Die Bürger von Nöbdenitz wehren sich gegen das Fällen des Naturdenkmals – mit Erfolg. Die Eiche hat Nöbdenitz einen Platz im Guinness-Buch der Rekorde beschert als Standort der ältesten Stieleiche Europas.

Nöbdenitz. Mittags ist es so still, dass man die Hummeln im Holunder hört. Und das Zwitschern der Schwalben am Himmel. Es ist so still in Nöbdenitz, dass man sich fast erschreckt, wenn plötzlich ein Moped über die Dorfstraße tuckert.

Nöbdenitz, ein Dorf in Thüringen, zwischen den Hügeln des Altenburger Lands, döst in der Mittagssonne. Nöbdenitz ist so entspannt wie lange nicht mehr, seit die schlimme Nachricht die Gemeinde erschütterte wie eine Naturkatastrophe. Ein Gutachten, erstellt im Auftrag des Landratsamts für Umweltschutz, sah Unglaubliches vor: Der alten Eiche, der „Tausendjährigen“, sollte es an die Krone. Der morsche Baum an der Straße wäre ein Verkehrsrisiko. Da müsste die Kettensäge ran.

Doch die Eiche ist nicht irgendein Baum. Sie hat Nöbdenitz immerhin einen Platz im Guinness-Buch der Rekorde beschert als Standort der ältesten Stieleiche Europas. 2000 Jahre alt soll sie sein. Ob das wirklich so ist, weiß niemand genau. Es ist sogar sehr unwahrscheinlich. Der Baum ist hohl, deswegen können auch keine Jahresringe gezählt werden. Biologen schätzen ihr Alter auf etwa 800 Jahre.

Etwa ganz Besonderes ist sie trotzdem. Und das liegt nicht nur daran, dass der Baum mit einem Umfang von zwölfeinhalb Metern eine „Grabeiche“ ist. Im März 1824 wurde der Geheimrat und Minister in Sachsen-Gotha-Altenburg, Hans Wilhelm von Thümmel, in einer Gruft im hohlen Stamm beigesetzt. So was gibt es in keinem anderen Ort in Deutschland.

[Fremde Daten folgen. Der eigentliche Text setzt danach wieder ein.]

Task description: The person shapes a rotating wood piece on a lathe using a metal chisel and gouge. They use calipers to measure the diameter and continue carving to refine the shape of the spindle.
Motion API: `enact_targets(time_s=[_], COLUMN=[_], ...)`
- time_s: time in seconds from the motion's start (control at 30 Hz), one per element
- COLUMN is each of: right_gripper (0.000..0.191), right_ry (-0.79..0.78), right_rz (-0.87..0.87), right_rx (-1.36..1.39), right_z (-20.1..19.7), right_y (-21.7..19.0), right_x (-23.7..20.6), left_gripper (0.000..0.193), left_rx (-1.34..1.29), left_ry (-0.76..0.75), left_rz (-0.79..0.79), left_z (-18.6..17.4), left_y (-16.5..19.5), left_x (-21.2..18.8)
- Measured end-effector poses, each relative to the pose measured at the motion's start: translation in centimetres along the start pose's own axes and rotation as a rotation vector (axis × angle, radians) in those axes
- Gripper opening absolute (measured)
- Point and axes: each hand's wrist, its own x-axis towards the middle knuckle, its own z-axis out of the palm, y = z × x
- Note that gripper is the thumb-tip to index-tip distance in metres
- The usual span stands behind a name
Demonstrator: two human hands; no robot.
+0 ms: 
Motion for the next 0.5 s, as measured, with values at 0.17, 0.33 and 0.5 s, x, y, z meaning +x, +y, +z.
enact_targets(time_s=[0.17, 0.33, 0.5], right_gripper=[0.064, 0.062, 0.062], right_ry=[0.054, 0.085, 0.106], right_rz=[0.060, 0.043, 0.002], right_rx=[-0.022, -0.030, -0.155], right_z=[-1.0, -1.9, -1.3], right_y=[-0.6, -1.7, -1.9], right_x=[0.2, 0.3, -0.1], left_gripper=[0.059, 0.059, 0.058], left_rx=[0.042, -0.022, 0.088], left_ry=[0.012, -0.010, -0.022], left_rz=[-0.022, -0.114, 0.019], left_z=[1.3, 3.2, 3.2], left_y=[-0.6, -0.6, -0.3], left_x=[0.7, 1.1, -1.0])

Die Eiche ist der Stolz von Nöbdenitz. Und da ist es kein Wunder, dass die Nachricht von einer geplanten Fällung für Fassungslosigkeit gesorgt hat. Bei der Gemeinderatssitzung wäre es hoch hergegangen, sagt Ratsmitglied Karin Gäbler. „Aber dann haben sich die Wogen geglättet.“ Sie lächelt erleichtert, wenn sie erzählt, wie schnell an diesem turbulenten Abend klar wurde, dass sich Lokalpolitiker und Dorfbewohner einig sind: Die Eiche muss bleiben. Und dafür will das Dorf alles tun.

Der Gemeinderat will jetzt erst mal ein zweites Gutachten anfertigen lassen. Eines, das Maßnahmen vorsieht, die dafür sorgen sollen, dass der Baum erhalten bleibt. Teuer könnte das werden. Aber die Gemeinde will das Geld aufbringen. Der Nöbdenitzer Ortsverschönerungsverein hat ein Spendenkonto eingerichtet. Ein Mann aus Weimar hat bereits 1000 Euro überwiesen.

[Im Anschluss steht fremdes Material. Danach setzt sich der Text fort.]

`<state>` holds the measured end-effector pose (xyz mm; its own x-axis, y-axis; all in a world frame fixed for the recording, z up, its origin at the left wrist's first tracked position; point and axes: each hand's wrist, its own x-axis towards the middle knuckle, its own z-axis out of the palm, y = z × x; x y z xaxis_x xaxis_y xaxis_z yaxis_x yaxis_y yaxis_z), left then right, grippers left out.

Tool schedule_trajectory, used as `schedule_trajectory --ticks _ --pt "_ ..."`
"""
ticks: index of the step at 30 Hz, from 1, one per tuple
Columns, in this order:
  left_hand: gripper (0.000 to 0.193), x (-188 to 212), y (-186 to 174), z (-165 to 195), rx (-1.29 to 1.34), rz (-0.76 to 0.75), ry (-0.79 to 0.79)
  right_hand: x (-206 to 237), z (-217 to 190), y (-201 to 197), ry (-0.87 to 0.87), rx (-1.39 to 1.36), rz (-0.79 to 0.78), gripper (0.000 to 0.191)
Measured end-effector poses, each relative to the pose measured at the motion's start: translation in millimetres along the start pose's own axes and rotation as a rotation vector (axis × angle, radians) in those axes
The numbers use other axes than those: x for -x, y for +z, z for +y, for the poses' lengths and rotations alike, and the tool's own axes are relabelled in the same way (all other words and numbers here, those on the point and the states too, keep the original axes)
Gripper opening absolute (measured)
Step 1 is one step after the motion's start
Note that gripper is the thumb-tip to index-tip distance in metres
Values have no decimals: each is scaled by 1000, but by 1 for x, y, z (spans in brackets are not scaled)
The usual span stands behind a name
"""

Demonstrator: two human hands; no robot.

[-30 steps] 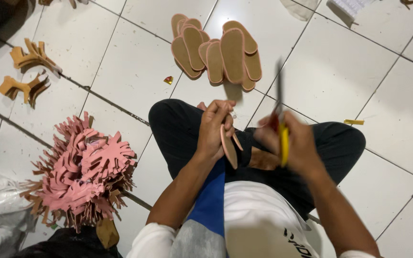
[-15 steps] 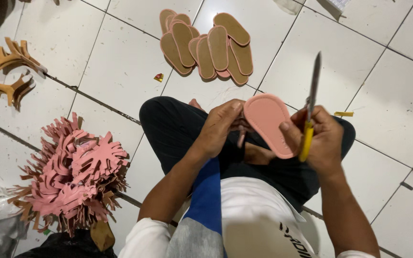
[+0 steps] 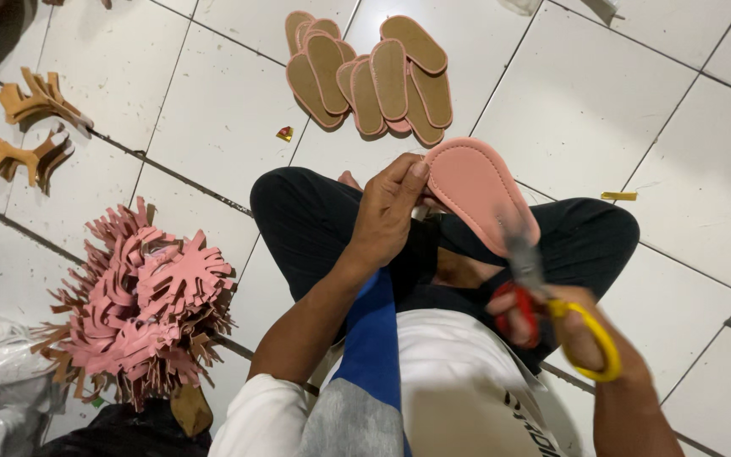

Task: The person sits on the floor holding pink slipper insoles and trims excess material from the edges with scissors. After trimming each insole, the person stacks the finished pieces and pairs them into piles on the floor.

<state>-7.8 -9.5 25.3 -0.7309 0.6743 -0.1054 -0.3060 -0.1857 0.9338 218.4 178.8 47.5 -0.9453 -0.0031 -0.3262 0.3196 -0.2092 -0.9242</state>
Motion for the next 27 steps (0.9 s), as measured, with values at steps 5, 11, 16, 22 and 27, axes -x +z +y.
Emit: schedule_trajectory --ticks 5,11,16,22,27 --pt "43 3 5 6 -176 37 53 -8 33 6 139 -174 -192 111" --pt "42 3 10 12 -125 10 55 -8 43 4 97 -313 -255 108" --pt "35 8 11 14 114 47 -242 -9 45 1 105 -384 -287 104" --pt "39 9 6 6 51 -20 -36 -11 45 -1 147 -602 -383 106" --pt "40 6 5 3 110 -19 -69 -12 41 5 96 -334 -242 103"
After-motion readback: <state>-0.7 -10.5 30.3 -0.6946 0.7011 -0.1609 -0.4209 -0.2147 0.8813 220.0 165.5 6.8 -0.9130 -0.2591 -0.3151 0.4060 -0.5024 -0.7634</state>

Und überhaupt würden jetzt aus der ganzen Republik E-Mails, Briefe und Anrufe in Nöbdenitz eingehen, Solidaritätsbekundungen mit dem alten Baum. Vereine hätten ihre Unterstützung angesagt. Selbst der Kindergarten will sich mit einem Basar beteiligen. Kurioserweise ist die Eiche in diesem Jahr besonders grün. Das ist wie ein Wunder, sagen die Dorfbewohner. Schließlich hat der Baum doch nur noch eine lebendige Wurzel – die, die in den Pfarrgarten reicht.